Automating Data Exploratory Analysis with purrr and NSE
In the life of an analyst, one have to spend much time on data exploratory analysis. When you have to repeat the task multiple times, you might need to write a function. For example, I often need to do an analysis between a numeric variable and a factor variable in the following process:
- Compare statistics among groups (
mean
,median
,…) - Make an ANOVA model to compare
mean
among groups - Draw some chart to vizualize difference among groups
To solve this problem, I create a function called compare_group
as follows:
library(tidyverse)
library(patchwork)
compare_group <- function(data,
value,
group){
value <- enquo(value)
group <- enquo(group)
value_name <- quo_name(value)
group_name <- quo_name(group)
cat(paste0("Compare ", value_name, " with ", group_name))
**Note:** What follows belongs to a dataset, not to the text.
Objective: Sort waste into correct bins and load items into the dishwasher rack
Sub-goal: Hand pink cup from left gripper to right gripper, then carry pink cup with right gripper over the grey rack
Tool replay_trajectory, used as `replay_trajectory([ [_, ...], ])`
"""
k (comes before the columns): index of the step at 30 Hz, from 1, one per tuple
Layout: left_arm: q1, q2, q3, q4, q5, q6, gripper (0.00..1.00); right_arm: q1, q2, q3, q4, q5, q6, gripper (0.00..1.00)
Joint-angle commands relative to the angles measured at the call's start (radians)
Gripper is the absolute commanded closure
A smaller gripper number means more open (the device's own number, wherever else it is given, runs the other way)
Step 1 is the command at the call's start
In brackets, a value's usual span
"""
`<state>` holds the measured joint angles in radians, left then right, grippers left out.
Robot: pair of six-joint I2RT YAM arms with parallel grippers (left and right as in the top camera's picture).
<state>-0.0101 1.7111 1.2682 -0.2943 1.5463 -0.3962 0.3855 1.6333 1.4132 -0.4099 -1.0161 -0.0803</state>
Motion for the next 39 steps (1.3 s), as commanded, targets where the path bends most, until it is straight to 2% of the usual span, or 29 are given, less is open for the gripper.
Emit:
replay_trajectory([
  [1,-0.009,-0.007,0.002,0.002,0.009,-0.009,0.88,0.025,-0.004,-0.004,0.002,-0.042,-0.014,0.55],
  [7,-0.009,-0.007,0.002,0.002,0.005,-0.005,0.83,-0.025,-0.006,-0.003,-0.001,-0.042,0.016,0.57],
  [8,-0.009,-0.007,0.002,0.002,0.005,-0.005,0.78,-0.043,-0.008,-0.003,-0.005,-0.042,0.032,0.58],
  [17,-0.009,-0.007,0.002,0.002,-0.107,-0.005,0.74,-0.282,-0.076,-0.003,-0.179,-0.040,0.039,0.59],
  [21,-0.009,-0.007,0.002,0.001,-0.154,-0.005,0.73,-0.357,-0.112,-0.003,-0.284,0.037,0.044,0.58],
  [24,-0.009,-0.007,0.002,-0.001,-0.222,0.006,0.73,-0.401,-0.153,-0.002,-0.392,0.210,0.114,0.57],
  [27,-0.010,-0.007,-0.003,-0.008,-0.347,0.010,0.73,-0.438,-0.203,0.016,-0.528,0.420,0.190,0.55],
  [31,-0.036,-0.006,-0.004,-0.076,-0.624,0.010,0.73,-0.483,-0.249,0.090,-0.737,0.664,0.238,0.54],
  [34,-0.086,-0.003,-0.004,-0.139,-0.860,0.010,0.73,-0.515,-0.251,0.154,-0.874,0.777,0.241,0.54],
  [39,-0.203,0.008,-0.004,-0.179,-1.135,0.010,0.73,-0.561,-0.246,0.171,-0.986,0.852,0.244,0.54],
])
cat("\n----------------------------------------\n")
#Compare two variable
df <- data %>% select(!!value, !!group)
df %>%
group_by(!!group) %>%
summarise_at(vars(!!value),
funs(n(), mean, median,
min,
q25 = quantile(., 0.25),
q75 = quantile(.,0.75),
p90 = quantile(., 0.9),
q95 = quantile(., .95),
max)) %>% print
formula.aov <- paste(value_name, group_name, sep = "~")
cat("\n----------------------------------------")
cat(paste0("\n# Anova analysis: ", formula.aov))
cat("\n----------------------------------------\n\n")
aov(formula(formula.aov), data = df) %>% TukeyHSD() %>% print;
p1 <- ggplot(data, aes(!!group, !!value, fill = !!group)) +
geom_boxplot(aes(fill = !!group)) +
scale_y_log10() +
labs(title = paste0(value_name, " by ", group_name)) +
theme_minimal() +
theme(legend.position = "none");
# p1 %>% print();
p2 <- ggplot(data, aes(!!value)) +
geom_density(aes(fill = !!group), alpha = 0.7) +
labs(title = paste0("Density of ", value_name)) +
theme_minimal() +
theme(legend.position = "top");
# p2 %>% print();
print(p1+p2)
}
Let’s have a quick test.
iris %>% compare_group(Sepal.Length, Species)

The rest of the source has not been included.